Monday, August 23, 1999
Monday August 23: Twenty-first Monday in Ordinary Time Feast of Saint Rose of Lima, Virgin Green or white vestments
First Reading: 1 Thessalonians 1: 1-5, 8-10
Psalms: Psalm Psalm 149: 1-6, 9
Gospel Reading: Matthew 23: 13-22
FEAST OF SAINT ROSE OF LIMA, VIRGIN
Regarded as the first canonized saint of the New World, Saint Rose of Lima was born of humble Spanish
parents in 1586 and baptized Isabel Flores y de Oliva. However her parents were so taken by her beauty and innocent that they gave her the "nickname" Rose from early infancy. At the turn of the 17th Century she was
confirmed by Saint Turibus, the archbishop of Lima. So influenced was she by St. Turibus and three other contemporary saints - Saint Martin de Porres, Saint John Macias (both Dominicans) and Saint Francis Solano, a Franciscan, that Rose rejected a grandiose and secure marriage proposal opting to enter the Dominicans and become a Tertiary nun, politely telling her suitor who fawned over her beauty, "Only beauty of the soul is important." Marriage to this rich nobleman would have secured her and her family for life in worldly
wealth, but she disdained it all for eternal wealth.
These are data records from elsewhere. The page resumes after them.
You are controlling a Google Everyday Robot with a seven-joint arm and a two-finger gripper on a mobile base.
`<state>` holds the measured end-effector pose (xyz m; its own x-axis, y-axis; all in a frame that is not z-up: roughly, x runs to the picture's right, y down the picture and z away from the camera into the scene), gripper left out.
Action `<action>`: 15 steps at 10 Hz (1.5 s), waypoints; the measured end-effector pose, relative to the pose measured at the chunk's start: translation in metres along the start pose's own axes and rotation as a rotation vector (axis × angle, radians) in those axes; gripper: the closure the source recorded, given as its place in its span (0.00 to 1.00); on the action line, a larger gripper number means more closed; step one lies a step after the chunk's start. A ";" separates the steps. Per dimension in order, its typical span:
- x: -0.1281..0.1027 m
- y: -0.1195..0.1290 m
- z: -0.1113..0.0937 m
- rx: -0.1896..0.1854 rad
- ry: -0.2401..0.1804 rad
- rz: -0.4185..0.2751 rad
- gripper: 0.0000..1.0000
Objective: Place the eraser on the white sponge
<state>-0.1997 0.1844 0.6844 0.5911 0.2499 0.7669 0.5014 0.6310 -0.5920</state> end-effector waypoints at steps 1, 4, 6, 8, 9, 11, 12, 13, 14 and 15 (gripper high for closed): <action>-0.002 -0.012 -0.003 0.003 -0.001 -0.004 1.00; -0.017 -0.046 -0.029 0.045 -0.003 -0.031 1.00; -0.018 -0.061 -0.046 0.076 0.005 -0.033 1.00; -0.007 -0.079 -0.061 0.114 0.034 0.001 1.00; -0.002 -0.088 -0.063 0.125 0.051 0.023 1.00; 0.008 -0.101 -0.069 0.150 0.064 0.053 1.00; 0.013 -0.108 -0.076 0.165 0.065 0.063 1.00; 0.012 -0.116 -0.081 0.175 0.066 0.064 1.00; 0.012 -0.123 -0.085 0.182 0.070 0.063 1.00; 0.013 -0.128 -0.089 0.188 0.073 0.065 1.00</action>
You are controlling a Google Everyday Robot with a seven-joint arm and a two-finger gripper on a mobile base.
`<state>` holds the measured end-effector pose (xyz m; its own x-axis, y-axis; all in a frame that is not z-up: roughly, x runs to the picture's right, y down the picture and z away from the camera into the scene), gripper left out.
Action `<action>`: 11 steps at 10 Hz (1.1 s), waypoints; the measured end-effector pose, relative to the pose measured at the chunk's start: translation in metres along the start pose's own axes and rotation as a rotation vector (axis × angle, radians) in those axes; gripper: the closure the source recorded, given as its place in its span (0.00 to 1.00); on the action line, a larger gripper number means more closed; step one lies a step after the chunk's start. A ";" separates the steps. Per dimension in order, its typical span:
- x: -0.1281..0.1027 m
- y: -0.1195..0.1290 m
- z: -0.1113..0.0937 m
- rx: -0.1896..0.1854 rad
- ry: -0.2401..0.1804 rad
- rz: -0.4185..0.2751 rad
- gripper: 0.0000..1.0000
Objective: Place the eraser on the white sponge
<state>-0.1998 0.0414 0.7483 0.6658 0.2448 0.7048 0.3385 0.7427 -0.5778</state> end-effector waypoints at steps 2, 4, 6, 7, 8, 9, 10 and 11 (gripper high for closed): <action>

Jesus had asked her to be a life-long virgin through private revelation and visions in which He requested, "Rose of My Heart, be My spouse." She dedicated her life to penance, visiting the poor with food and faith and offering her life as a victim soul while founding the first
monastery of cloistered nuns in Peru, dedicated to Saint Catherine of Siena. Because of her total dedication to God's Will she became a serious threat to satan and was put through fierce trials by the evil one but in every instance came out smelling like God's Rose. In the mid 17th Century a fleet of Dutch ships sailed into the Peruvian harbor and all of Lima was terrified except Rose who ran to the altar before the Tabernacle in petition for her townspeople and willing to die to protect the Blessed Sacrament. Through her prayers, the Dutch
mysteriously left and Rose's wish to die a martyr was denied so that God could take her home peacefully on
August 24, 1617. Upon her death all of Lima immediately venerated her as a saint. It wasn't until 55 years later
that she was canonized by Pope Clement X in 1671 and also declared "patroness of the Americas."